SAN DIEGO — Hot young filmmaker Casper Andreas is in the spotlight at FilmOut San Diego’s 13th annual LGBT Film Festival, bringing the much-anticipated “Going Down In La-La Land” to town as the Opening Night selection.

“Going Down In La-La Land” will be shown at 7:30 pm Friday, Aug. 19, at the historic Birch North Park Theater. The 20-minute short film, director Heath Daniels’ “Go-Go Reject,” will be paired with the featured film. The Opening Night party follows at the Top of the Park in Hillcrest. Tickets for the evening events are $30.

Andreas wrote, directed and produced the film … and he even has a supporting role as Nick. The Swedish native, who has lived in the U.S. for many years, has previously made such films as “Violet Tendencies,” “The Big Gay Musical,” “Between Love & Goodbye,” “A Four Letter Word” and “Slutty Summer.”
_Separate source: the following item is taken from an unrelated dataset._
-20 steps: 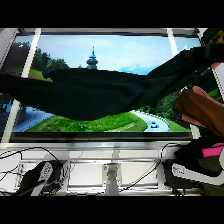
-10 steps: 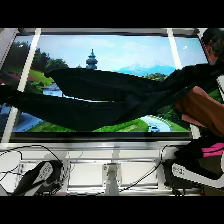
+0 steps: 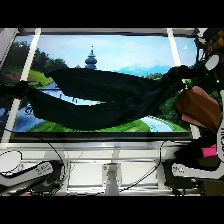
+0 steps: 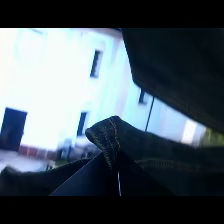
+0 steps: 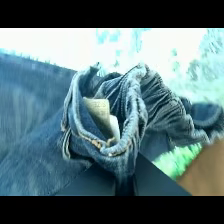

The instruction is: Fold the clothes and pants, and hang the long-sleeved shirts on hangers.

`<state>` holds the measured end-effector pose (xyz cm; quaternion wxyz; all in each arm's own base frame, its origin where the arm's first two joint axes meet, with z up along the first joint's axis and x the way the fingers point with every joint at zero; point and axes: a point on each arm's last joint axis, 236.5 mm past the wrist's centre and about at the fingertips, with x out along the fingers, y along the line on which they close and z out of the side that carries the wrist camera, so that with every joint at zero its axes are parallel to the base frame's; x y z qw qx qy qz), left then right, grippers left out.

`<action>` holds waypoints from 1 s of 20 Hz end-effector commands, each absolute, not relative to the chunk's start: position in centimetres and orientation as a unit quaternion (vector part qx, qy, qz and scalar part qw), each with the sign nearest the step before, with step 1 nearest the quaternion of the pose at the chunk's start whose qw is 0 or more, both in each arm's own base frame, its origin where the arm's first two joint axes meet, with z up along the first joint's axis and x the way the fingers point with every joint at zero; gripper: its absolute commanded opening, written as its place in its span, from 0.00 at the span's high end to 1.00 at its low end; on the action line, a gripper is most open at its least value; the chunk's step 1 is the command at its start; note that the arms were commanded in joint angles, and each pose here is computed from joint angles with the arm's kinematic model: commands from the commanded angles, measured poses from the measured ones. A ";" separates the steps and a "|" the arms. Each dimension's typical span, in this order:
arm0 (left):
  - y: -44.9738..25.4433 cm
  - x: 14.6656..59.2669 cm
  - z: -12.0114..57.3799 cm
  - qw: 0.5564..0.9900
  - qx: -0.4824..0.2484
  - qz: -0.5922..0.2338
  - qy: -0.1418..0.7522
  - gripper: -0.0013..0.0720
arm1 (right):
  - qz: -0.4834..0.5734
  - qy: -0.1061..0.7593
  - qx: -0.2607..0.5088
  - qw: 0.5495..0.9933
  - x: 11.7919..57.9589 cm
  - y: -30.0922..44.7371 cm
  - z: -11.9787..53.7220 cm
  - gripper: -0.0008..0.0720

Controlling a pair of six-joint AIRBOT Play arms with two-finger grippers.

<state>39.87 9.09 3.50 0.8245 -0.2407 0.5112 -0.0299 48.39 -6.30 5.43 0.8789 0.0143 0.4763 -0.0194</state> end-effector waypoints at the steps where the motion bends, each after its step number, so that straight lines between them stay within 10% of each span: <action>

“Going Down” stars former model Matthew Ludwinski as Adam, a handsome and ambitious young man who leaves New York with dreams of making it big in LA. He moves in with his best friend Candy (Allison Lane), an actress who between auditions spends her time at the gym, shopping or looking for a wealthy beau. One thing leads to another, and Adam soon becomes seduced into the steamy underworld of gay porn and prostitution.

In an exclusive interview with San Diego Gay & Lesbian News, Andreas spills the beans on his latest movie, how he came to cast a hottie like Ludwinski in the coveted role of Adam, and discusses the advantages and disadvantages of being an out filmmaker in Hollywood.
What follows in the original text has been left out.